## Directions:
Locate all lines in the data below that hold "pink" and show them.
(Exercise input begins)
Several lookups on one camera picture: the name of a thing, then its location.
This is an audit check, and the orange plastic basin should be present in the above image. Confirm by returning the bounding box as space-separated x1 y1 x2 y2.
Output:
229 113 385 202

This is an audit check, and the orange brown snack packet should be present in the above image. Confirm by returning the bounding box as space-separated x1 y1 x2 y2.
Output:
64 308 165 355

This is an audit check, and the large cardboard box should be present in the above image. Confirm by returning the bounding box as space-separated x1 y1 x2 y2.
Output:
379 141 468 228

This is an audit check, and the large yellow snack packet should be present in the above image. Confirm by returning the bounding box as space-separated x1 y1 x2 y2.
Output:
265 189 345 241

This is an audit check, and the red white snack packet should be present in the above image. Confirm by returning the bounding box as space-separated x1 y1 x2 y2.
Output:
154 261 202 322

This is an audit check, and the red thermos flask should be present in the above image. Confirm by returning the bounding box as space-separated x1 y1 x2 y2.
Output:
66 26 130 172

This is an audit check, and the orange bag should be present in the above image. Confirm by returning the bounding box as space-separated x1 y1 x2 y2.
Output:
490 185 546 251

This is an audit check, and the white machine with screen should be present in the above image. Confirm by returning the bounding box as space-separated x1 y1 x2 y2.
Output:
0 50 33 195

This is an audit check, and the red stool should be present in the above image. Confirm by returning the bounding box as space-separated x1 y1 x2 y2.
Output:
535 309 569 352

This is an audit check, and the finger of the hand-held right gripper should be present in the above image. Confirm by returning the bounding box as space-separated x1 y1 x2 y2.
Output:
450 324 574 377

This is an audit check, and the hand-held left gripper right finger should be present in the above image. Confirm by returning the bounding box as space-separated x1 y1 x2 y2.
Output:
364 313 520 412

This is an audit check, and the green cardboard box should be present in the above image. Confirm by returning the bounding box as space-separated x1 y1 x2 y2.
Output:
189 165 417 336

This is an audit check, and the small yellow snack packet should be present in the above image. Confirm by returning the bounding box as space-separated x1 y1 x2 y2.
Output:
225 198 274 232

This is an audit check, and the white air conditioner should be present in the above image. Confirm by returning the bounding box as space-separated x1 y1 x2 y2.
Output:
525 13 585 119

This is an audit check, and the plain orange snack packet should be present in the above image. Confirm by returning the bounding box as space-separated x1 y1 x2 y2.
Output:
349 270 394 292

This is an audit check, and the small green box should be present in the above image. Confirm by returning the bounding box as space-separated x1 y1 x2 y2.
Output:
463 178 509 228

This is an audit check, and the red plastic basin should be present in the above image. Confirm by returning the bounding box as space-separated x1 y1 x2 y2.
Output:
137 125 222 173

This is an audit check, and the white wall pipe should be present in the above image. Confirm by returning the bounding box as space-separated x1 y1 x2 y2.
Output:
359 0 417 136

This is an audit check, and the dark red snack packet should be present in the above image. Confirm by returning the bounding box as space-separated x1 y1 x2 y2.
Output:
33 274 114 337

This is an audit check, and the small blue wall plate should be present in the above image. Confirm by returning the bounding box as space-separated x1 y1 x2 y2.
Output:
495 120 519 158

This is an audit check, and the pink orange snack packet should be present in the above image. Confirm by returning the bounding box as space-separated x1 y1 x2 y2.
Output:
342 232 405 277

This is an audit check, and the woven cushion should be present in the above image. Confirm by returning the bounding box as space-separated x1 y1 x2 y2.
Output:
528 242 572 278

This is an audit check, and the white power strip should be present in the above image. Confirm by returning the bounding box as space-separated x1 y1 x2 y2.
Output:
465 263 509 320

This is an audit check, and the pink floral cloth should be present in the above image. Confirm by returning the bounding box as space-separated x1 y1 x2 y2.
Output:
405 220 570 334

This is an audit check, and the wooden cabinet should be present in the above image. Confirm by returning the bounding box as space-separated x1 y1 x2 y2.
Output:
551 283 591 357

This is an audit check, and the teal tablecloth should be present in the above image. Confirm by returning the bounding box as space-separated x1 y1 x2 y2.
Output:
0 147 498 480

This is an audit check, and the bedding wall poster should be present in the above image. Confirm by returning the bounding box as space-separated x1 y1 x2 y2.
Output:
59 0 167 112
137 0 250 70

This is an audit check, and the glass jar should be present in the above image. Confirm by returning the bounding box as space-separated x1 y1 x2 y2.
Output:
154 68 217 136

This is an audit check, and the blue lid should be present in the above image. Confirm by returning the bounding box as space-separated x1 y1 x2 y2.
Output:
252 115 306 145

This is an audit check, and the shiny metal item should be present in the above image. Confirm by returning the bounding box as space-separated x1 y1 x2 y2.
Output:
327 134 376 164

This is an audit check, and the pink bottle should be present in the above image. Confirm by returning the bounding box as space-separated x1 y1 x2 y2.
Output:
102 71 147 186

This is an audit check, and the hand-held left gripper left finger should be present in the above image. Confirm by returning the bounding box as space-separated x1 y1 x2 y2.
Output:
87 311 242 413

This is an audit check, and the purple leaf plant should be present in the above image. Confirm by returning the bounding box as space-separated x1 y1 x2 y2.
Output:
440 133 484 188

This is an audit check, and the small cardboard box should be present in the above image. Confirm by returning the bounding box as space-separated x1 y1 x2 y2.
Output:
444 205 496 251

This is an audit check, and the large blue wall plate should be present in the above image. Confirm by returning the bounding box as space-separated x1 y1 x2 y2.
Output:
(Exercise input ends)
## Answer for this exercise:
This is an audit check, and the pink orange snack packet should be present in the above image. Confirm by returning the bounding box as space-separated x1 y1 x2 y2.
This is an audit check, and the pink floral cloth should be present in the above image. Confirm by returning the bounding box as space-separated x1 y1 x2 y2.
This is an audit check, and the pink bottle should be present in the above image. Confirm by returning the bounding box as space-separated x1 y1 x2 y2.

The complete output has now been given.